Michael Anthony Knight Jr. (April 11, 1978 – October 17, 2017) was an American fashion designer.

Biography
Michael Anthony Knight Jr. was born on April 11, 1978 in Nuremberg, Germany to Pamela and Michael Anthony Knight Sr.

Although Knight spent his childhood in Montgomery, Alabama, in 1996 he received his high school diploma from Washingtonville Senior High School in Washingtonville, New York. Later that same year, Knight began his freshman year of college at Georgia Southern University in Statesboro, Georgia. In 2001, this university awarded Knight a Bachelor of Science degree in Apparel Design and Merchandising.

After completing his undergraduate studies, Knight broke into the fashion industry in Atlanta, Georgia by working as an intern at Wilbourn Exclusives in 2001 and then by becoming a fashion stylist in the music industry in 2002.
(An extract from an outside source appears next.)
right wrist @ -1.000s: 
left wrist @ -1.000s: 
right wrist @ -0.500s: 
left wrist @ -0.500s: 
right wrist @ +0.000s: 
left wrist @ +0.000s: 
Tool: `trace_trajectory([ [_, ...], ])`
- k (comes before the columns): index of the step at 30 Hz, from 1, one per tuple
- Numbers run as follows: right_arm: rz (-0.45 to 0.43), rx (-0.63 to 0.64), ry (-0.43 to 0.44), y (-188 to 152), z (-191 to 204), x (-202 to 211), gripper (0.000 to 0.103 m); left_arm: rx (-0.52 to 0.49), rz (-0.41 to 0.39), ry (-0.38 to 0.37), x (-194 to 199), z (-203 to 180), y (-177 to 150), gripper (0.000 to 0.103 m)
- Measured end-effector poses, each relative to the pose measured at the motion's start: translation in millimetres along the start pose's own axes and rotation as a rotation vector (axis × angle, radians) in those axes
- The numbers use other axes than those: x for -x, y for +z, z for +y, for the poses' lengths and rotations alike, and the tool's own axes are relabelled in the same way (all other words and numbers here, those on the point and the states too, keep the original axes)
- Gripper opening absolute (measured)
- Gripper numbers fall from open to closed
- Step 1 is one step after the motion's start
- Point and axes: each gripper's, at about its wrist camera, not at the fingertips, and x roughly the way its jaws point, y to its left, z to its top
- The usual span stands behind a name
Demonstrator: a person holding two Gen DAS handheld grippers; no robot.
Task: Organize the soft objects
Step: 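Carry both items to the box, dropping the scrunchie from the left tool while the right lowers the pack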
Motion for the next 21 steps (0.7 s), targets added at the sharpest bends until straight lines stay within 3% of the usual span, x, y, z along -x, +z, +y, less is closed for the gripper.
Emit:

In 2005, Knight auditioned for the second season of the Bravo network reality television series, Project Runway, but he was not accepted as a season two contestant. In 2006, Knight reauditioned for Project Runway, and this time he was accepted as a contestant for season three. Knight went on to win season three's Fan Favorite award and to place fourth in the overall competition.
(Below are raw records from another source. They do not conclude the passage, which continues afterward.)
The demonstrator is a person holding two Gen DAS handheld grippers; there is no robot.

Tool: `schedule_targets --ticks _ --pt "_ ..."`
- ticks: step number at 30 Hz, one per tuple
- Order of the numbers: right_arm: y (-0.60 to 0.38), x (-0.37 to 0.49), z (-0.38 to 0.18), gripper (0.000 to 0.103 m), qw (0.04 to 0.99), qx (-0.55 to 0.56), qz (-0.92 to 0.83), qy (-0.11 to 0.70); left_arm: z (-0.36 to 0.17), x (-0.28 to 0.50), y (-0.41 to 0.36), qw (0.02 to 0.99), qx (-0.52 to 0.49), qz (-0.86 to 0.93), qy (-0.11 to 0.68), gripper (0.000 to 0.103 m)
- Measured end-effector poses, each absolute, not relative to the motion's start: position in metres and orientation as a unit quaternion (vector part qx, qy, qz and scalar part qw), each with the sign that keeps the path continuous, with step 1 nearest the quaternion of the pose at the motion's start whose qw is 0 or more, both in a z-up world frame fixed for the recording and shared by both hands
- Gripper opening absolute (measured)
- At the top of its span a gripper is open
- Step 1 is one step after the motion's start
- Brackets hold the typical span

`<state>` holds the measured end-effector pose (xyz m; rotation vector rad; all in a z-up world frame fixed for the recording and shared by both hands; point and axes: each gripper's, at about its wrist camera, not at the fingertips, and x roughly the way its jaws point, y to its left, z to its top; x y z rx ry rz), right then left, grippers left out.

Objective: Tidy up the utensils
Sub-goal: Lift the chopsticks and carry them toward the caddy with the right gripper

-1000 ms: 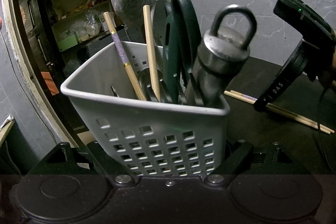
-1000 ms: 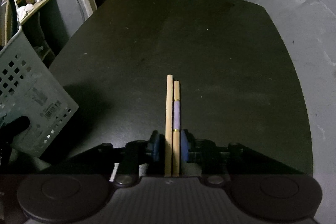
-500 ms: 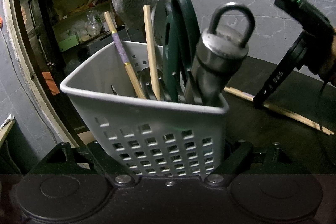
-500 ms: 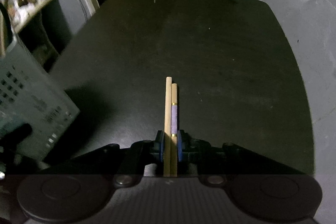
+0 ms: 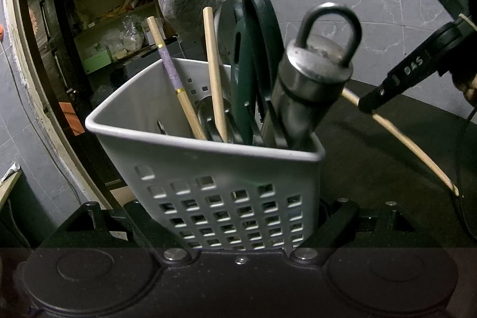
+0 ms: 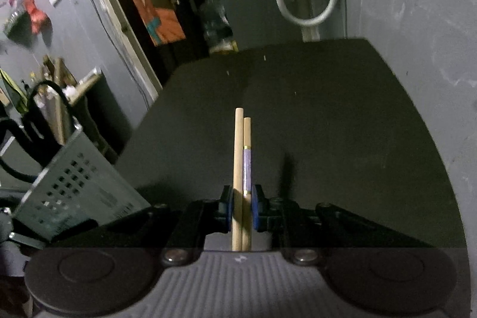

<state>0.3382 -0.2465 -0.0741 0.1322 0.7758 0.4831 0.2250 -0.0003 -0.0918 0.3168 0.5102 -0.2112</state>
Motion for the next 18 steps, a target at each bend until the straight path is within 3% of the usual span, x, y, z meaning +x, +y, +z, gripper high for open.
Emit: schedule_targets --ticks 18 --pt "-0.251 0.304 -0.004 0.014 0.940 0.082 0.248 0.221 -0.092 0.225 0.000 0.950 0.156 -0.104 0.251 0.087"
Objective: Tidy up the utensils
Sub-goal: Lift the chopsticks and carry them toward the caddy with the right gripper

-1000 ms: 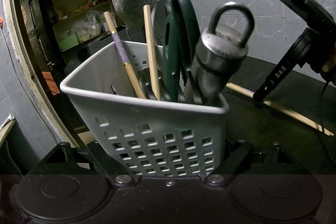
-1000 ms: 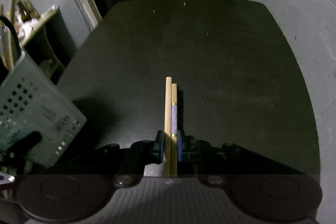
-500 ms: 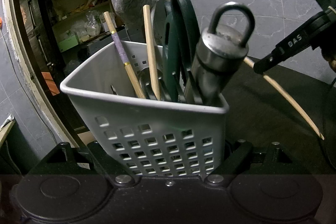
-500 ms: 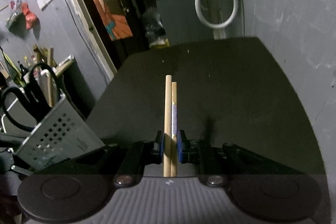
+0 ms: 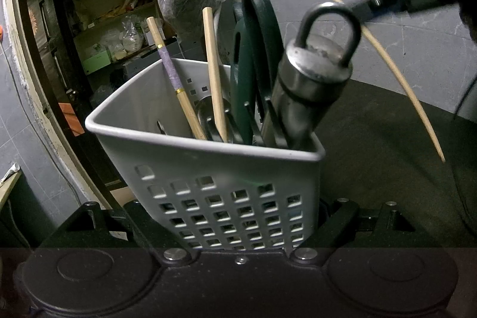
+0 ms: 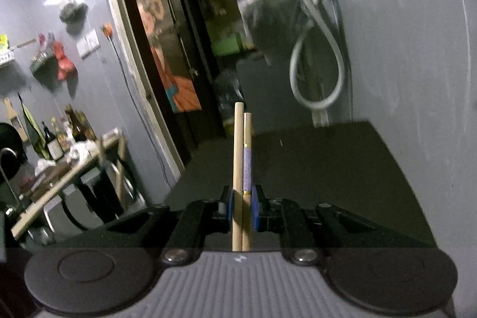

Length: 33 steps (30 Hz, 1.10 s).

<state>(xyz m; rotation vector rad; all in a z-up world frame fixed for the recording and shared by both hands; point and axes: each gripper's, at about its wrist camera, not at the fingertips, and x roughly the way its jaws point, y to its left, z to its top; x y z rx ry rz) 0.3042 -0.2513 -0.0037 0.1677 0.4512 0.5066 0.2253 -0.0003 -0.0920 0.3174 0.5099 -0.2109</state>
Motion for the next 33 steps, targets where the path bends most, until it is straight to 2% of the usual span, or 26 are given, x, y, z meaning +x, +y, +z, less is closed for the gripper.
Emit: schedule_targets --ticks 13,18,26,33 --pt "-0.216 0.321 0.096 0.015 0.937 0.118 0.322 0.058 -0.092 0.225 -0.002 0.951 0.156 -0.103 0.247 0.087" --pt "-0.192 0.329 0.116 0.015 0.923 0.138 0.359 0.017 -0.092 0.225 -0.004 0.952 0.154 -0.101 0.245 0.087" --pt "-0.157 0.340 0.103 0.015 0.902 0.178 0.393 0.012 -0.095 0.221 -0.006 0.953 0.159 -0.098 0.240 0.087" --pt "-0.139 0.341 0.076 0.015 0.898 0.155 0.410 0.047 -0.097 0.220 -0.007 0.954 0.154 -0.096 0.240 0.087"
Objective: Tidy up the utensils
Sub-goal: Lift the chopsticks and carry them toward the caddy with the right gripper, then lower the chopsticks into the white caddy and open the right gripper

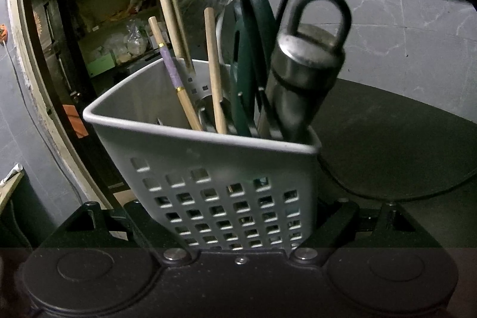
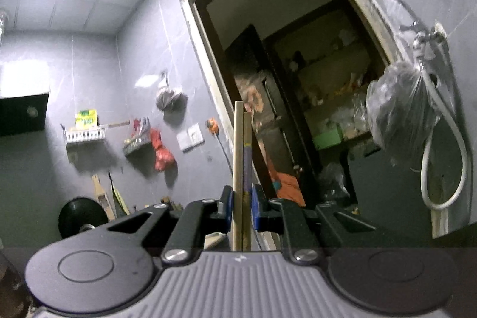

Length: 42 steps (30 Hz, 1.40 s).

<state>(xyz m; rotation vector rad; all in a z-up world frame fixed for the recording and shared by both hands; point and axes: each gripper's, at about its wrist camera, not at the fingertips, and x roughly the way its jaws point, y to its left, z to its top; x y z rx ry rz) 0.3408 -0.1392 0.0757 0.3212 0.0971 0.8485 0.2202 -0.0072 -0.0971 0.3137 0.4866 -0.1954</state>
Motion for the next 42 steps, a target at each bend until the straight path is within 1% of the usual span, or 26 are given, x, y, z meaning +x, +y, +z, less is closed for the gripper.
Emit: schedule_targets --ticks 10,19,23,24,26,28,30,31,35,42 --pt "-0.126 0.328 0.037 0.015 0.895 0.120 0.420 0.094 -0.098 0.220 -0.006 0.955 0.151 -0.094 0.239 0.087" --pt "-0.127 0.310 0.022 0.015 0.898 0.086 0.417 0.112 -0.098 0.220 -0.006 0.954 0.153 -0.095 0.238 0.087" --pt "-0.129 0.294 0.021 0.017 0.899 0.053 0.418 0.121 -0.098 0.219 -0.004 0.954 0.156 -0.099 0.236 0.087" --pt "-0.128 0.291 0.022 0.025 0.899 0.045 0.418 0.125 -0.099 0.219 -0.004 0.954 0.156 -0.100 0.235 0.087" --pt "-0.130 0.285 0.024 0.035 0.901 0.037 0.413 0.128 -0.099 0.219 -0.003 0.954 0.156 -0.104 0.234 0.087" --pt "-0.132 0.279 0.027 0.041 0.904 0.038 0.406 0.130 -0.098 0.219 -0.002 0.953 0.158 -0.108 0.233 0.087" --pt "-0.135 0.273 0.031 0.052 0.910 0.043 0.394 0.124 -0.098 0.219 0.000 0.953 0.160 -0.114 0.231 0.087" --pt "-0.136 0.272 0.033 0.054 0.912 0.045 0.389 0.121 -0.098 0.219 0.001 0.952 0.162 -0.116 0.231 0.087" --pt "-0.139 0.264 0.037 0.066 0.924 0.054 0.360 0.116 -0.097 0.219 0.004 0.951 0.165 -0.127 0.228 0.087" --pt "-0.145 0.255 0.040 0.074 0.938 0.063 0.322 0.108 -0.099 0.221 0.009 0.949 0.171 -0.143 0.222 0.087"
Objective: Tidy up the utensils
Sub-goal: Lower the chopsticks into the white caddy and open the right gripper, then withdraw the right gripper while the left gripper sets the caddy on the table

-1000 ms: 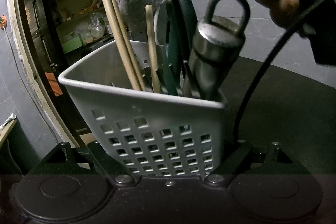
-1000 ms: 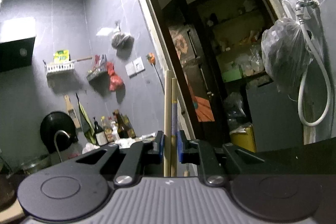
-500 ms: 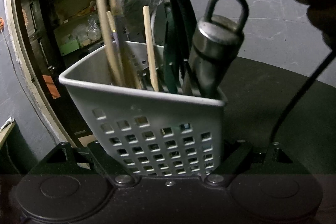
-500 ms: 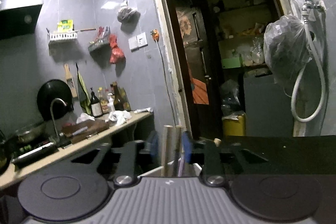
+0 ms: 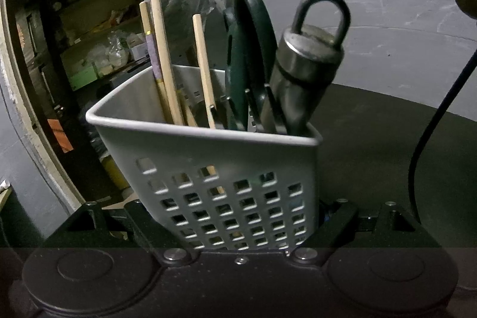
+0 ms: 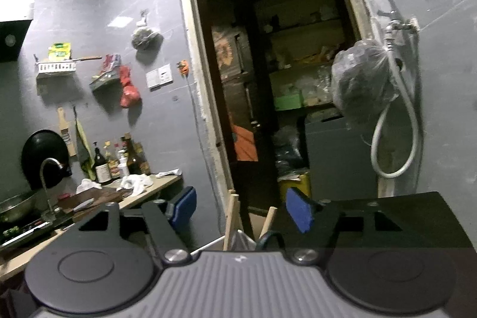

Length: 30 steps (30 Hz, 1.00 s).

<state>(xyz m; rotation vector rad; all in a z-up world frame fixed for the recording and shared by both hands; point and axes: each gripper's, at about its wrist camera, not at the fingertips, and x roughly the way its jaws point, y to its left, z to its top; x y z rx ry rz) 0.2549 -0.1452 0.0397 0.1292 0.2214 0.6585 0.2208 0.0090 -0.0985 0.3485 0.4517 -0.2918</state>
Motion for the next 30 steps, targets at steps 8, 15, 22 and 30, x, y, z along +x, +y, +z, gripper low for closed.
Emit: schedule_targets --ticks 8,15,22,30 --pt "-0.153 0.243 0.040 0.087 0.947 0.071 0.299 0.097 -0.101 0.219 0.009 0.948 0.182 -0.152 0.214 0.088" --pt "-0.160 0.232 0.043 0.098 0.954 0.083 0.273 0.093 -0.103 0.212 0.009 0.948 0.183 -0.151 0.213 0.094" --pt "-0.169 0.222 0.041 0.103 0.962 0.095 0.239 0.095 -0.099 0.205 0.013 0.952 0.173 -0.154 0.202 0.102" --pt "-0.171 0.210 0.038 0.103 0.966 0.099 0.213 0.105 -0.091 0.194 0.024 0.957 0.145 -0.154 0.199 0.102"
In 2007, Knight introduced his label, Mychael Knight, on BET's Rip the Runway  and he designed a line of custom tees for the Starbucks Corporation.

In 2008, Knight launched Kitty & Dick, his female and male lingerie label, and his unisex fragrance, MajK.
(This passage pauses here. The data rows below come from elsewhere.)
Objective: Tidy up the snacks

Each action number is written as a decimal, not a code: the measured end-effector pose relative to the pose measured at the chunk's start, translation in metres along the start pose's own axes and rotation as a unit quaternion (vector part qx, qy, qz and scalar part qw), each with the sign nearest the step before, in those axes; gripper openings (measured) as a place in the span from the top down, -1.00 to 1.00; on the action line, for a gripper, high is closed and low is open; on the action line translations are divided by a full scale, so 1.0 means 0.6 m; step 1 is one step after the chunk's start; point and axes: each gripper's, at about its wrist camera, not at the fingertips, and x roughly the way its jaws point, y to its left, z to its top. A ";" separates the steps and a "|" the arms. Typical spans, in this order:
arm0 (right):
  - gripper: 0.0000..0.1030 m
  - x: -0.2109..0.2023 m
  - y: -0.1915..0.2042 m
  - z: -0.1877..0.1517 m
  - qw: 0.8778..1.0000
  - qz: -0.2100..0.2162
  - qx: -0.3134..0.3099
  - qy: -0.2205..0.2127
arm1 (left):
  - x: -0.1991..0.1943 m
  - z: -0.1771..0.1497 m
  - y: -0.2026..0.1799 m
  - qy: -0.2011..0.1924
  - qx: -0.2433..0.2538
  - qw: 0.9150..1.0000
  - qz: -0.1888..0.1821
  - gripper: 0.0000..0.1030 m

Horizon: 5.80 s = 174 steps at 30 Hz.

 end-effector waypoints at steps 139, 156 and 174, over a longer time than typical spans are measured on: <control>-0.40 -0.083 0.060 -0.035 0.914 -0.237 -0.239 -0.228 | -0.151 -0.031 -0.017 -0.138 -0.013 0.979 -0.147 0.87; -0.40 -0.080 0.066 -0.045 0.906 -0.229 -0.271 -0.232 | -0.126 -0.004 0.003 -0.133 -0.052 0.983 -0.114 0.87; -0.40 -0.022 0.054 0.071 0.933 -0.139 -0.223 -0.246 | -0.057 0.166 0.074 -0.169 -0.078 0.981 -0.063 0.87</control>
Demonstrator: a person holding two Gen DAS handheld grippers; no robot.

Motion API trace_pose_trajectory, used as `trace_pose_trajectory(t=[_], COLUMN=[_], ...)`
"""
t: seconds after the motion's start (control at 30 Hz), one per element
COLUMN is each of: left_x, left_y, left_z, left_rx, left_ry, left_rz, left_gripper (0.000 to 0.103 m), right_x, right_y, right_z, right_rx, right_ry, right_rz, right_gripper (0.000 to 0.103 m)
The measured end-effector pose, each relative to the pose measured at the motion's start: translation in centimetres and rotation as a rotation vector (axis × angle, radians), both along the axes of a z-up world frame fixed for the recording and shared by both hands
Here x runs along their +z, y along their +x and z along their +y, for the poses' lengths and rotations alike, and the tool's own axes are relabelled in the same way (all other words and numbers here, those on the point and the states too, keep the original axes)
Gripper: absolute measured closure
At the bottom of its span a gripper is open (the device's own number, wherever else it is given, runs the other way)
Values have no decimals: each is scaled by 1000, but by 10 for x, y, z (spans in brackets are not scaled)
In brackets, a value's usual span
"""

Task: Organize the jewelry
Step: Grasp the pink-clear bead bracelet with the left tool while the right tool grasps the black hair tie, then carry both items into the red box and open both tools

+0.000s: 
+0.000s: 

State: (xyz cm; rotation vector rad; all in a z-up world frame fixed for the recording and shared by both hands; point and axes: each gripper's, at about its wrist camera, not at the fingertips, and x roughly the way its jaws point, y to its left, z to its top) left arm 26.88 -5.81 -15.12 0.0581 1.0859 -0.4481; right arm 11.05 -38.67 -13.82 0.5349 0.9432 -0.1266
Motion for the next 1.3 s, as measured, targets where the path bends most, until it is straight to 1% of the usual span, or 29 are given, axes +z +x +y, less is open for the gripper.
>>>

On August 20, 2009, the Project Runway: All Star Challenge aired  on Lifetime Television. Knight joined Daniel Vosovic and Santino Rice of season two, Jeffrey Sebelia and Uli Herzner of season three, Chris March and Sweet P of season four, and Korto Momolu of season five in a special, "one-shot" competition where the winner, Vosovic, received $100,000.

On March 17, 2010, Mychael Knight debuted his Fall/Winter 2010 line at Charleston Fashion Week in Charleston, South Carolina.

In 2013, Knight became a contestant on Project Runway: All Stars (season 3).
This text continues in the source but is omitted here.